Retype the data below verbatim; pictures do not belong in the copy.

● ● ● ● ● ● ●

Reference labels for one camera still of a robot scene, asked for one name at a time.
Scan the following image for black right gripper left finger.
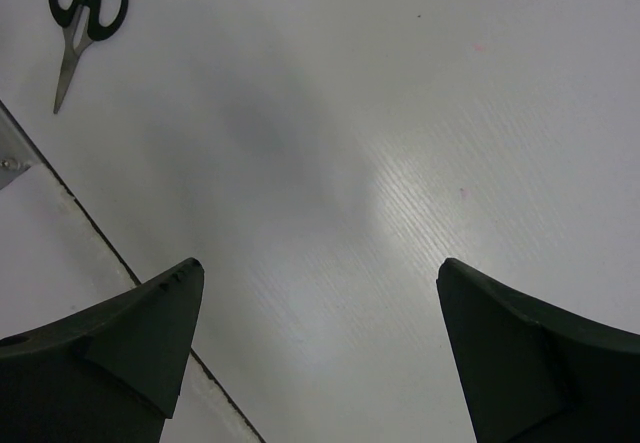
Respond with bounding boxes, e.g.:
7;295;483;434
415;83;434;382
1;258;204;442

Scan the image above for small black scissors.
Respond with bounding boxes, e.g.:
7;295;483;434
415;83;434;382
48;0;129;115

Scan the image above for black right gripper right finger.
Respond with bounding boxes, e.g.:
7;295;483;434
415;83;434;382
436;258;639;442

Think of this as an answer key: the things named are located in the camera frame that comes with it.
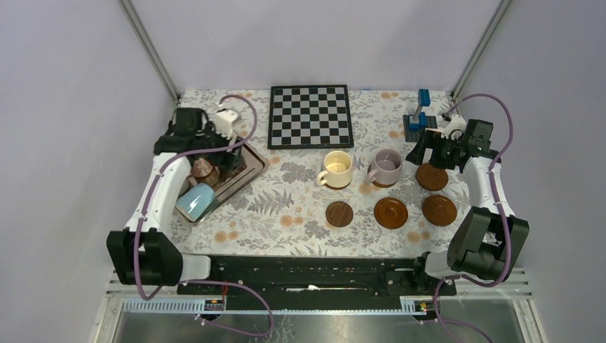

● ● ● ● ● ● ●

> **Exercise answer**
Reference labels for one camera still of a robot scene, asked for one name at a time.
Scan the following image for black right gripper left finger.
Respond with bounding boxes, e.g.:
7;295;483;434
415;83;434;382
1;258;204;442

Scan the image above for small black scissors.
Respond with bounding boxes, e.g.:
7;295;483;434
415;83;434;382
48;0;129;115

Scan the image above for black right gripper right finger.
Respond with bounding boxes, e.g.:
7;295;483;434
415;83;434;382
436;258;639;442

Think of this as an answer key: the things named are located in the camera frame that comes with it.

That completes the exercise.